Theoretical study on structures and stabilities of [H,Ge,C,N]

Theoretical investigations are performed for the first time on the simplest hydrogenated germanium cyanide [H,Ge,C,N], whose analogs [H,C₂,N] and [H,Si,C,N] have been detected in space and laboratory, respectively. The detailed potential energy surfaces in both singlet and triplet states are constructed at the CCSD(T)/6-311+G(3df,2p)//B3LYP/6-31G(d)+ZPVE level, including 18 minimum isomers and 26 interconversion transition states. The former three low-lying and kinetically stabilized isomers are HGeCN ¹1 (0.0 kcal/mol), HGeNC ¹2 (5.1 kcal/mol), and cyclic cCHNGe¹7 (11.1 kcal/mol).
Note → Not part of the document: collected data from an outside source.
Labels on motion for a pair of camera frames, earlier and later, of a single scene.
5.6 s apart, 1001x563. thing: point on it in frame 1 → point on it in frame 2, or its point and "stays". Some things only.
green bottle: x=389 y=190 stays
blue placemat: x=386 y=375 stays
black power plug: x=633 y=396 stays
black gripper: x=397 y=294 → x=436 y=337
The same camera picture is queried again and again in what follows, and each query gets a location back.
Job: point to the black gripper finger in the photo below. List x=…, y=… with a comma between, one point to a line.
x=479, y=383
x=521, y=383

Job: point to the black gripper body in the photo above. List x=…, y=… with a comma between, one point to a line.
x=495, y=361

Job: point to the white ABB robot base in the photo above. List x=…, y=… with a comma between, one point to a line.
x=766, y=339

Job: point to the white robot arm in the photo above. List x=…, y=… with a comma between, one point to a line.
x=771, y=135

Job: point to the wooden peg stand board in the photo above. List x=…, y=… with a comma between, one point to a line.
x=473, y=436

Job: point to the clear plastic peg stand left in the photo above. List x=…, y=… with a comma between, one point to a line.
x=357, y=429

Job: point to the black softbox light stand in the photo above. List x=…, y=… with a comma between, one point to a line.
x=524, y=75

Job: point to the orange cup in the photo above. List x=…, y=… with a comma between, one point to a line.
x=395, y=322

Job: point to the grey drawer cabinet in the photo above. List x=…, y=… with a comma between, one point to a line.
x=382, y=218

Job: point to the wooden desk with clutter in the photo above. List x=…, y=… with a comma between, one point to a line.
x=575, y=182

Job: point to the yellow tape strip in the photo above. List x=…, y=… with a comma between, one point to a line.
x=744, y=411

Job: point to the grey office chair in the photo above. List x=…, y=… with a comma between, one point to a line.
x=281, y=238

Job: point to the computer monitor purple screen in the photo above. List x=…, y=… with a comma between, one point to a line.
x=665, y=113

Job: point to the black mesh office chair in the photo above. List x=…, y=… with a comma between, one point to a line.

In addition, five isomers HCNGe ¹3 (33.8), HNCGe ¹5 (29.8), cNHCGe ¹8 (37.9), HGeCN ³1 (30.1), and HNCGe ³5 (26.5) each have considerable barriers, despite their high energies. Future laboratory characterization and astrophysical detection of the eight [H,Ge,C,N] isomers, especially the former three low-lying species ¹1, ¹2, and ¹7, are highly recommended. The accurate spectroscopic data at the QCISD/6-311 G(d,p) level are provided. For some species, the CBS-QB3 calculations are also performed. Wherever possible, comparisons with the analogous [H,C₂,N] and [H,Si,C,N] are made on the structural, energetic, and bonding properties.